For decades European companies have tended to sign long-term supply contracts linked to the price of oil, whereas US companies have been able to buy gas for immediate delivery in a widely traded market, giving them more flexibility.
Last week Fatih Birol, chief economist at the International Energy Agency, urged European companies to end oil indexation to remain competitive.
Eldar Sætre, Statoil’s executive vice-president for marketing, said: “We have proactively sold gas in different ways in response to market liberalisation and what customers want.”
The new contracts reference a mixture of day ahead, month ahead and season ahead prices at hubs such as the UK’s National Balancing Point and the Netherlands’ Title Transfer Facility.
Progress has been slower in modifying contracts for supplies in to eastern and southern Europe, where hubs are less well developed, but Mr Sætre said he expected close to 50 per cent of Statoil’s supplies into Europe would be priced off gas market indices by the end of the year, compared with a third at the start of the year.
The news will be welcomed by policy makers in Brussels and large gas buyers who have been fighting for an end to oil indexation for several years. Gas buyers argue that oil-indexed prices charged by Statoil and its Russian counterpart Gazprom often differ from the regulated prices at which they sell gas to consumers.
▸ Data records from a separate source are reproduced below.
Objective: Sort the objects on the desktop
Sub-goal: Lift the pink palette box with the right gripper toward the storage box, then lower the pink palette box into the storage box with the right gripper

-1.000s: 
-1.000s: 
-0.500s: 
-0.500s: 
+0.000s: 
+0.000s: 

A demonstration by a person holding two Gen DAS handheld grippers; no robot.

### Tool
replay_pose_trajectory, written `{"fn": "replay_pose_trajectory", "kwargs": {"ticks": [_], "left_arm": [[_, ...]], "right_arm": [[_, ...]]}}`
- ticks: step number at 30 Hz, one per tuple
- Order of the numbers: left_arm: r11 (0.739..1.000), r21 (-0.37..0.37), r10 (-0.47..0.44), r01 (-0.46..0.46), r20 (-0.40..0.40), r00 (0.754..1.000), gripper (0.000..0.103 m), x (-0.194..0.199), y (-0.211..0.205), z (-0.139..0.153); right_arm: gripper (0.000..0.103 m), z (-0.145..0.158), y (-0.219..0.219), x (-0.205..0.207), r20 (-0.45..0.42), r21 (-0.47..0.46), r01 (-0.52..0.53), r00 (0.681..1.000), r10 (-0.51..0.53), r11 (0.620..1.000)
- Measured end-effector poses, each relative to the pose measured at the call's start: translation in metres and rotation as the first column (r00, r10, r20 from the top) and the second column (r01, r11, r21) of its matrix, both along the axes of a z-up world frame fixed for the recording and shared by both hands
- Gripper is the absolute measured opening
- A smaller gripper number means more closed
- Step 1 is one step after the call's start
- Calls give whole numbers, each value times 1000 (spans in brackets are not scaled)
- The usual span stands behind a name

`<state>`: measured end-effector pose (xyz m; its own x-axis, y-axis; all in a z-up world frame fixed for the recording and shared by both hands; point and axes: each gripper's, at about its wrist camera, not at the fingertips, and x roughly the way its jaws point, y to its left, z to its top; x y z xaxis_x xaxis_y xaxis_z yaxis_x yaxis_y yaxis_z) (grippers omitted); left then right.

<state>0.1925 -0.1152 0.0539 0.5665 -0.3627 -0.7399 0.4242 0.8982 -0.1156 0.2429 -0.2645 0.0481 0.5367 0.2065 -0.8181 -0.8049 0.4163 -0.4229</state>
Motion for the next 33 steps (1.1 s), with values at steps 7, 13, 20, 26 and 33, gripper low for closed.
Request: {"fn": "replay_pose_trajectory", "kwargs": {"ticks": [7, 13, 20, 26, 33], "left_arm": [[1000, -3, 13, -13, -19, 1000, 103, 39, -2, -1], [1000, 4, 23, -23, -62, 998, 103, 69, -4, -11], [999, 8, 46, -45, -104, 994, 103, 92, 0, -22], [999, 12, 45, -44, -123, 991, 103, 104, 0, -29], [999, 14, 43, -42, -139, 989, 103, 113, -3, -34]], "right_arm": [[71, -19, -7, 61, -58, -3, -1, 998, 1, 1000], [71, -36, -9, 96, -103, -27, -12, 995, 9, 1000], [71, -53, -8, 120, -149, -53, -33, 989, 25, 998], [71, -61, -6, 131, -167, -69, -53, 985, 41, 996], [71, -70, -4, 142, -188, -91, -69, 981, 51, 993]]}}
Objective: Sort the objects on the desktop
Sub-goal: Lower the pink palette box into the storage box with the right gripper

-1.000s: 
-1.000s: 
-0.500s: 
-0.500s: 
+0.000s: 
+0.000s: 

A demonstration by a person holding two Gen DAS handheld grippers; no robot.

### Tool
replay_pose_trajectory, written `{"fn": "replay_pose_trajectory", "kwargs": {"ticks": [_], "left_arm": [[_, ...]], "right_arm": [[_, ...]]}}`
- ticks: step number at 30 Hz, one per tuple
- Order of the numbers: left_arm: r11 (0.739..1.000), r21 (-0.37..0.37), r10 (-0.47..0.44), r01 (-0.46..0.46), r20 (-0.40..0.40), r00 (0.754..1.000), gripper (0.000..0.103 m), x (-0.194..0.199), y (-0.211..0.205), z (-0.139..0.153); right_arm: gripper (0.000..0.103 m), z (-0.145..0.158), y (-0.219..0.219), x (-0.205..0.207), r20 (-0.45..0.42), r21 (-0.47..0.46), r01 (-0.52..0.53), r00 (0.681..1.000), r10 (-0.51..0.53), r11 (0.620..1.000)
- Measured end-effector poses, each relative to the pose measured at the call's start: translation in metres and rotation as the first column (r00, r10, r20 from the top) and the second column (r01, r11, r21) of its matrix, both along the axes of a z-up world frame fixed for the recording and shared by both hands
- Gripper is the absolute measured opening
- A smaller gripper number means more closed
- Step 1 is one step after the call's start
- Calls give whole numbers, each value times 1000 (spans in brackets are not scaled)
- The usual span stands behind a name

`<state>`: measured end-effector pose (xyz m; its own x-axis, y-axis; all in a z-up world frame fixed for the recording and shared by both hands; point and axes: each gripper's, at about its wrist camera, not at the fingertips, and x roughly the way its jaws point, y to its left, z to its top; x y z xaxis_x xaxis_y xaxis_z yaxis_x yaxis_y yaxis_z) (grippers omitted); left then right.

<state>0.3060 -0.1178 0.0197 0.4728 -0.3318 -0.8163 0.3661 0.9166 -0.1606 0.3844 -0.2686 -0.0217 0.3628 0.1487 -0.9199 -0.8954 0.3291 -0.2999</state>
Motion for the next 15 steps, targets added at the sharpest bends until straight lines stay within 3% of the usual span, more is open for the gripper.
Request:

Eni, the Italian energy company, has taken Statoil to arbitration this year. According to people familiar with the dispute, since the contract was last renegotiated several years ago, Eni has been buying gas at oil-linked prices of about $15 to $16 per million British thermal units, before selling much of it to third parties at European hub prices, which are about $10 per mBtu.
Gas price indexation should end such situations by ensuring the price paid for gas reflects supply and demand for the commodity in the European markets where it will be used.
But although the two are often conflated, gas hub pricing will not necessarily lead to lower gas bills for households and European companies.
Thierry Bros, senior European gas analyst at Société Générale, notes that as Gazprom and Statoil have ceded ground on oil indexation in recent years, prices at European gas hubs have rallied strongly towards oil-indexed prices, meaning the producers’ revenues have been little impacted.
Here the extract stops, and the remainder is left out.